:: DESCRIPTION OF THE TASK ::
Output the opening lines of the records exactly. End with the line that contains "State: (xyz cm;".

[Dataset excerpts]
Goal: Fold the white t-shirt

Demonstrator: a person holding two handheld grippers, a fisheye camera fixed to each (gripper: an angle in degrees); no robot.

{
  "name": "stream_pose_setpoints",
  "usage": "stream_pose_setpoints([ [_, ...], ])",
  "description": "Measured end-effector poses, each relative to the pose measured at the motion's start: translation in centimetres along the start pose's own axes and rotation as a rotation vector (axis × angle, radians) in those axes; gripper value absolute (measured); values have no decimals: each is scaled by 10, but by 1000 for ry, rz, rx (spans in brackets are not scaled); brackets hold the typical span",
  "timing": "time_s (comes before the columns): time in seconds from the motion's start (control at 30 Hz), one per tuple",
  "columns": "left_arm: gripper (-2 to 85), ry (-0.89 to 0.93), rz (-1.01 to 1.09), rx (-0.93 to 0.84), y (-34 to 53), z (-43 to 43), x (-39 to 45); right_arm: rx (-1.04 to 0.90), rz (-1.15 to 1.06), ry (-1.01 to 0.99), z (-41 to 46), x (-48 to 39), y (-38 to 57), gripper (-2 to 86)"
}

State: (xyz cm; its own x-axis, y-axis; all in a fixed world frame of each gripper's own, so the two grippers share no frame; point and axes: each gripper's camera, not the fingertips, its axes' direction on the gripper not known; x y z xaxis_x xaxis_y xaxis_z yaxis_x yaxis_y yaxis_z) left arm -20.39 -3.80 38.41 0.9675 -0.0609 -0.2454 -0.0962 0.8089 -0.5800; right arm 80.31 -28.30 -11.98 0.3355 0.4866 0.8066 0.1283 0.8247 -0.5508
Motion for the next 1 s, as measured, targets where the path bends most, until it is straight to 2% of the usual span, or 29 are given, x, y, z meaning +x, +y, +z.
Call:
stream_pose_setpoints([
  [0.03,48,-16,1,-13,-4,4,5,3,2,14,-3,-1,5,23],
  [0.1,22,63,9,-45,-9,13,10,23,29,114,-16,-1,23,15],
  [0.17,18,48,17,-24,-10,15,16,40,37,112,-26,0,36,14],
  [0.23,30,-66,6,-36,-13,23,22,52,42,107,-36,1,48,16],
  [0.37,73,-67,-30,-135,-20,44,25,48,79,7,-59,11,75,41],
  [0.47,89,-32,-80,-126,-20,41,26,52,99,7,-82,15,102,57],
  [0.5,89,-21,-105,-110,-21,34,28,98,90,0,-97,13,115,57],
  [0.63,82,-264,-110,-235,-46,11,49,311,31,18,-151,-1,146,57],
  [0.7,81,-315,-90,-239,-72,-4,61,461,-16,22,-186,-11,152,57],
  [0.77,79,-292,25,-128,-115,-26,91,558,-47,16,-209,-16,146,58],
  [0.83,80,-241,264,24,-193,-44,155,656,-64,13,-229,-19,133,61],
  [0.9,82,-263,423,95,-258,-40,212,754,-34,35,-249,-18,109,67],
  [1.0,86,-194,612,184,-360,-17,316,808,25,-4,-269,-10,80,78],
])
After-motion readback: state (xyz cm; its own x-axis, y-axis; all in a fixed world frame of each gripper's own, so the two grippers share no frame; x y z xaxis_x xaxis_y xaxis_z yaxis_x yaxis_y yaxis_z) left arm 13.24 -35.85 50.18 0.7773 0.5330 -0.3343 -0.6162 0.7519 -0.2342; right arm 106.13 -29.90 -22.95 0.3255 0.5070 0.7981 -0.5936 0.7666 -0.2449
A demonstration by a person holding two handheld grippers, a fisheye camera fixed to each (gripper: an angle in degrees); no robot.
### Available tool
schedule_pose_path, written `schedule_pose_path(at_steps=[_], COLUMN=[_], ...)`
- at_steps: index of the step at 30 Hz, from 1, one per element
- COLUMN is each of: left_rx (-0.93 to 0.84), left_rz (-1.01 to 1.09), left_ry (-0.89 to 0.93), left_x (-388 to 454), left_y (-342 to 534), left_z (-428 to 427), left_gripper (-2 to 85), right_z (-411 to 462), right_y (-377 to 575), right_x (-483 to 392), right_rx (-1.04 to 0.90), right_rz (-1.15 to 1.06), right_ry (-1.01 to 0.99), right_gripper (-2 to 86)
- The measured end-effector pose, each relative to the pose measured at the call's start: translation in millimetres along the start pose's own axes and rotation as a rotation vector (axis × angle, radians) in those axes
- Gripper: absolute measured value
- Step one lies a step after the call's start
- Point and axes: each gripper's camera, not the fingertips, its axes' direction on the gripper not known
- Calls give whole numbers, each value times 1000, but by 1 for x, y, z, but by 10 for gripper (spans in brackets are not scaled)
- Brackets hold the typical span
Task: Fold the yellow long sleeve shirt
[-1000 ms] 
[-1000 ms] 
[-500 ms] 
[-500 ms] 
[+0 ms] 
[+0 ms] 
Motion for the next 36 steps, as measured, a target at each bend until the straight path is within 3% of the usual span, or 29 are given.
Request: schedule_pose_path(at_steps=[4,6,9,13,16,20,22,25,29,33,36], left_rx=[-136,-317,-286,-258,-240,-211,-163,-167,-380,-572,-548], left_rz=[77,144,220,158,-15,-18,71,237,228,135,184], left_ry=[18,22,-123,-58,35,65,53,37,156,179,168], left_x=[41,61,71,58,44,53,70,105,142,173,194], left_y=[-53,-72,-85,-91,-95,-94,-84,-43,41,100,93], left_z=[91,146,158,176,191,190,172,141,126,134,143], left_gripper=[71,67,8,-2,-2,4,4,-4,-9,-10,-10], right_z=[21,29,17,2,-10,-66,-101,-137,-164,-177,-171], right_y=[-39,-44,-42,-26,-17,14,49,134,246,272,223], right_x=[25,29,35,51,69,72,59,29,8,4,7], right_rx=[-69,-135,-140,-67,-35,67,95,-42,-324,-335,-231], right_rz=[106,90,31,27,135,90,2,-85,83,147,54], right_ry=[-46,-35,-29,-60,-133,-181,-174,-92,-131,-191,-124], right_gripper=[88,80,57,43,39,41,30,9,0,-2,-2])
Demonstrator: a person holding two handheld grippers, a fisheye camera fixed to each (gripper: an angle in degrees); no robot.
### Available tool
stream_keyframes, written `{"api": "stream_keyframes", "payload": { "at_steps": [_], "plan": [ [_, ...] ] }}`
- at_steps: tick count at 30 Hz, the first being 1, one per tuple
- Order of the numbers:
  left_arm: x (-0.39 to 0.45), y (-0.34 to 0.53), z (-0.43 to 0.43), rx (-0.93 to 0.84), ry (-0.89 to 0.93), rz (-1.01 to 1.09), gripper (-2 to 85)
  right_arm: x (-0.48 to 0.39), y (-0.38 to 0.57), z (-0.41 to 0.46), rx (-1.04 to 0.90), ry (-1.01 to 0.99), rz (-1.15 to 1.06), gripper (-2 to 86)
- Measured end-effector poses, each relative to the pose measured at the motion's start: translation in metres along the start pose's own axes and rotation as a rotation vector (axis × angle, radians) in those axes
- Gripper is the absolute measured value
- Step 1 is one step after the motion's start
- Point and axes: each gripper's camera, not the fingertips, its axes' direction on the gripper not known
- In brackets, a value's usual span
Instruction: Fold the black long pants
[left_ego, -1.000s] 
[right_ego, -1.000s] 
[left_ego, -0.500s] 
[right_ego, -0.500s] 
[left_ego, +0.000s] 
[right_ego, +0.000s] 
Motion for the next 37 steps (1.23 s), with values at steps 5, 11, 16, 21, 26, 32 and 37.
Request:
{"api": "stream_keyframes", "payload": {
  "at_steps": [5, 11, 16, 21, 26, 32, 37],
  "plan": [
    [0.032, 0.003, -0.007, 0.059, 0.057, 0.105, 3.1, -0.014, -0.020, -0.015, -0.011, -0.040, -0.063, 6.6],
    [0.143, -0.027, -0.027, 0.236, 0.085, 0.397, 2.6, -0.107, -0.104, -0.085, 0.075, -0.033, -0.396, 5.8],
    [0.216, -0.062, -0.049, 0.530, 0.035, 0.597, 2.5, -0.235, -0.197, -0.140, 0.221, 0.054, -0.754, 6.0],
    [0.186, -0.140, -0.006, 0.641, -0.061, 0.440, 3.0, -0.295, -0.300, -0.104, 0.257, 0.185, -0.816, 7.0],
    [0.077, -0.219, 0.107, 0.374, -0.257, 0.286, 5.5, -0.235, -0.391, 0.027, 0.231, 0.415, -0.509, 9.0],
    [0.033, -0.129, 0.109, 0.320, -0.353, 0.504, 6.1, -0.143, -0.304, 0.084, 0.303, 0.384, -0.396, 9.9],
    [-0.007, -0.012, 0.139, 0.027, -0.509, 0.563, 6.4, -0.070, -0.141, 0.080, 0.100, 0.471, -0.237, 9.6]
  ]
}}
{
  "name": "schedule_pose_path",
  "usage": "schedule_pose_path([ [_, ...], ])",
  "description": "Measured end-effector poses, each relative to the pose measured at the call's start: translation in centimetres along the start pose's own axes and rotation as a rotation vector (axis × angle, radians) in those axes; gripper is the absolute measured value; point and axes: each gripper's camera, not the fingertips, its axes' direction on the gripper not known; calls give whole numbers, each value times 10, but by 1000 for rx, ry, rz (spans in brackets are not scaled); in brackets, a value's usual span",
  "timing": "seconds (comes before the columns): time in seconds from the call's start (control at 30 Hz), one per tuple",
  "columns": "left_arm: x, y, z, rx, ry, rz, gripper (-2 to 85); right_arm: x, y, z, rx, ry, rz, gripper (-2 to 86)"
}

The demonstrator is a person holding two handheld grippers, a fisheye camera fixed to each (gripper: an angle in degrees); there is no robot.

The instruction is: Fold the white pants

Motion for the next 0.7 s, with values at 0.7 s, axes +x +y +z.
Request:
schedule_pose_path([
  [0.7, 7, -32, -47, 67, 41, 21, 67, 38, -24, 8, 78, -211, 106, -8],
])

:: RESULT OF THE EXERCISE ::
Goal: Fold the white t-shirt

Demonstrator: a person holding two handheld grippers, a fisheye camera fixed to each (gripper: an angle in degrees); no robot.

{
  "name": "stream_pose_setpoints",
  "usage": "stream_pose_setpoints([ [_, ...], ])",
  "description": "Measured end-effector poses, each relative to the pose measured at the motion's start: translation in centimetres along the start pose's own axes and rotation as a rotation vector (axis × angle, radians) in those axes; gripper value absolute (measured); values have no decimals: each is scaled by 10, but by 1000 for ry, rz, rx (spans in brackets are not scaled); brackets hold the typical span",
  "timing": "time_s (comes before the columns): time in seconds from the motion's start (control at 30 Hz), one per tuple",
  "columns": "left_arm: gripper (-2 to 85), ry (-0.89 to 0.93), rz (-1.01 to 1.09), rx (-0.93 to 0.84), y (-34 to 53), z (-43 to 43), x (-39 to 45); right_arm: rx (-1.04 to 0.90), rz (-1.15 to 1.06), ry (-1.01 to 0.99), z (-41 to 46), x (-48 to 39), y (-38 to 57), gripper (-2 to 86)"
}

State: (xyz cm; its own x-axis, y-axis; all in a fixed world frame of each gripper's own, so the two grippers share no frame; point and axes: each gripper's camera, not the fingertips, its axes' direction on the gripper not known; x y z xaxis_x xaxis_y xaxis_z yaxis_x yaxis_y yaxis_z) left arm -20.39 -3.80 38.41 0.9675 -0.0609 -0.2454 -0.0962 0.8089 -0.5800; right arm 80.31 -28.30 -11.98 0.3355 0.4866 0.8066 0.1283 0.8247 -0.5508

The exercise is done.